Neuropeptide transmission in brain circuits

Abstract

Neuropeptides are found in many mammalian CNS neurons where they play key roles in modulating neuronal activity. In contrast to amino acid transmitter release at the synapse, neuropeptide release is not restricted to the synaptic specialization, and after release, a neuropeptide may diffuse some distance to exert its action through a G protein-coupled receptor. Some neuropeptides such as hypocretin/orexin are synthesized only in single regions of the brain, and the neurons releasing these peptides probably have similar functional roles.
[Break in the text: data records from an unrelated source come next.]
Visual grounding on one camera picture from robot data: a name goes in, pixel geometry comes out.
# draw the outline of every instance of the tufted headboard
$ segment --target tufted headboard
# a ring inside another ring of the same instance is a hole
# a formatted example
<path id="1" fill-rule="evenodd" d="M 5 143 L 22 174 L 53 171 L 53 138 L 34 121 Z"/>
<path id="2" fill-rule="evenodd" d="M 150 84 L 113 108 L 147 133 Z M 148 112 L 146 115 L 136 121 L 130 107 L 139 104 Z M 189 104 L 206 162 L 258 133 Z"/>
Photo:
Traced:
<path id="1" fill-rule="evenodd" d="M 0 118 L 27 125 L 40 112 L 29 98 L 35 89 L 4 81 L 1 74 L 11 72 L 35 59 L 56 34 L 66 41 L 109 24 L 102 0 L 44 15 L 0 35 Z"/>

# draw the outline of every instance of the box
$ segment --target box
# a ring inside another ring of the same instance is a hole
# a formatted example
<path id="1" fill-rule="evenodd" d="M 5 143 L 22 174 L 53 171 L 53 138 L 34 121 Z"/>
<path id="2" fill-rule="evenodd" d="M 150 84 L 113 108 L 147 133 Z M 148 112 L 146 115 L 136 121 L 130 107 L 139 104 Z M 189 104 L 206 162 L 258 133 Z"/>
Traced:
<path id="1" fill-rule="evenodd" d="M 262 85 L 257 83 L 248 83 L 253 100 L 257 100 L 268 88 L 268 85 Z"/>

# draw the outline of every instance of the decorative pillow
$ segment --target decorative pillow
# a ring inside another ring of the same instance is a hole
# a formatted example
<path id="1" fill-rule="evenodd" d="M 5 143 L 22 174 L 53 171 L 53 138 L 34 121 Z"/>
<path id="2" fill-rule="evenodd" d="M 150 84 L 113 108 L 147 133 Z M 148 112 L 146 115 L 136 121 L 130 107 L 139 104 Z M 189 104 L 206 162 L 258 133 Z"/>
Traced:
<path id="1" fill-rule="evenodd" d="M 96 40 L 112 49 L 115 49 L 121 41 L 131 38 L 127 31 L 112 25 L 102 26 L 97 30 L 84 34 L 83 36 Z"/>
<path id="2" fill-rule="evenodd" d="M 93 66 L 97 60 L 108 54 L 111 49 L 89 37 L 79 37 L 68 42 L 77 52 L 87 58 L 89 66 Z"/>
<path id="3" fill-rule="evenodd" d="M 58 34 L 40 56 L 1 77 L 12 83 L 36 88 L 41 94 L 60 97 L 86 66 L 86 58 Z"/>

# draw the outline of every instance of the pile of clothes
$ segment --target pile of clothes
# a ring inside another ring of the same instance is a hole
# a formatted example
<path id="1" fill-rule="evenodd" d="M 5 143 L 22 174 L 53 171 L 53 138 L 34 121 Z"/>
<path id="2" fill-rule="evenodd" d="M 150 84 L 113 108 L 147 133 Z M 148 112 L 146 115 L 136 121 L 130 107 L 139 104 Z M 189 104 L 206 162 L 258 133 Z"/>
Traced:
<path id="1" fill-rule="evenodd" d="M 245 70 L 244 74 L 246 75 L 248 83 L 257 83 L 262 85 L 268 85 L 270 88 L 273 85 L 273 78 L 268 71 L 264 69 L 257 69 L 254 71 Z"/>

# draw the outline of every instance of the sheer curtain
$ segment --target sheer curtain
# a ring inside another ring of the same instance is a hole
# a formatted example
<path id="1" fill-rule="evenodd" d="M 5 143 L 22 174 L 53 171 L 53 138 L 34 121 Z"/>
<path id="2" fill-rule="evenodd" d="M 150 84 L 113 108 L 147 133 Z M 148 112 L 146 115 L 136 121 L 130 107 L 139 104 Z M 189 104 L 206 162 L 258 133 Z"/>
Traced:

Other peptides such as neuropeptide Y (NPY) are synthesized throughout the brain, and neurons that synthesize the peptide in one region have no anatomical or functional connection with NPY neurons in other brain regions. Here, I review converging data revealing a complex interaction between slow-acting neuromodulator peptides and fast-acting amino acid transmitters in the control of energy homeostasis, drug addiction, mood and motivation, sleep-wake states, and neuroendocrine regulation.

Fig. 1

A. Astrocytic processes (Ast.Proc.) surround presynaptic axons in contact with central dendrite (DEN). SIG, silver intensified immunogold, DCV, dense core vesicle. Horizontal arrows show astrocytic process surrounding synaptic complex. B. Three boutons contact a central dendrite (DEN). Two GABA boutons are labeled with immunogold, a third bouton makes an asymmetrical synapse (A.S.) typical of glutamate synapses. The synaptic complex is surrounded by several layers of astrocytic processes (Ast.Proc.). Width of micrograph, A 2 um, B 1.7 um.

Fig. 2

Two axons make symmetrical-type synaptic contact with a magnocellular neuron. The presynaptic axons contain a few dense core vesicles (DCV, arrowheads) and many small clear synaptic vesicles (SV). In the postsynaptic neuron, a large dense core vesicle (LDCV) is shown by long arrow. Width of micrograph, 4 um.

Fig. 3

Comparison of fast amino acid synaptic transmission (left) and slower neuropeptide transmission (right).

Fig. 4

This micrograph shows the oxytocin neurons of the hypothalamic supraoptic nucleus. Width of micrograph, 350 um.

Fig. 5

Whole cell recording of GABA-mediated synaptic currents. TRH substantially increased the frequency of the IPSCs recorded in GABAergic MCH neurons, which recovered after peptide washout. The GABA_A receptor antagonist bicuculline (BIC) blocked the synaptic currents. TRH had no effect on miniature PSCs. Recordings were done in the presence of AP5 and CNQX to block responses to synaptically-released glutamate. The recording pipette contained a high concentration of Cl⁻, resulting in GABA-mediated inward currents. (From Zhang and van den Pol,2012).

Fig. 6

A. A schematic representation of two axons both in synaptic contact with a common dendrite. B. Release of neuropeptide from the bouton on the left diffuses laterally to the other axon and enhances release of the fast amino acid transmitter.

Fig. 7

NPY inhibits glutamatergic hypocretin cells by multiple mechanisms. NPY acts on Y1 postsynaptic receptors to inhibit the hypocretin cell, and acts on Y2 presynaptic receptors to attenuate release of GABA and glutamate. Different actions of NPY are shown by the red arrows, with a downward arrow indicating a decrease, and upward arrow an increase. These NPY axons also contain GABA. Based on Fu et al, 2004; Horvath et al,1999. NPY probably has similar effect on many of its target neurons, including the POMC cell (Cowley et al, 2001), although the subset of NPY receptors expressed in cell bodies or terminals may differ from cell to cell.

Fig. 8

Dynorphin attenuates voltage-gated calcium current. A command depolarization of a glutamatergic hypocretin neuron caused a calcium influx (a). Dynorphin reduced the calcium current (b), which recovered after peptide washout. Cd²⁺ completely blocked the current, consistent with it being calcium-mediated. From Li and van den Pol,2006.

Fig. 9

Inhibitory dynorphin and excitatory hypocretin are synthesized and released together. Serial application of dynorphin evokes an outward current (green) with an amplitude that desensitizes and deceases substantially with repeated exposure. Serial application of hypocretin evokes an inward current (red) with only modest desensitization. Combined application of dynorphin + hypocretin (orange) gives an initial outward current, then little current, and then an inward current. Based on Li and van den Pol,2006.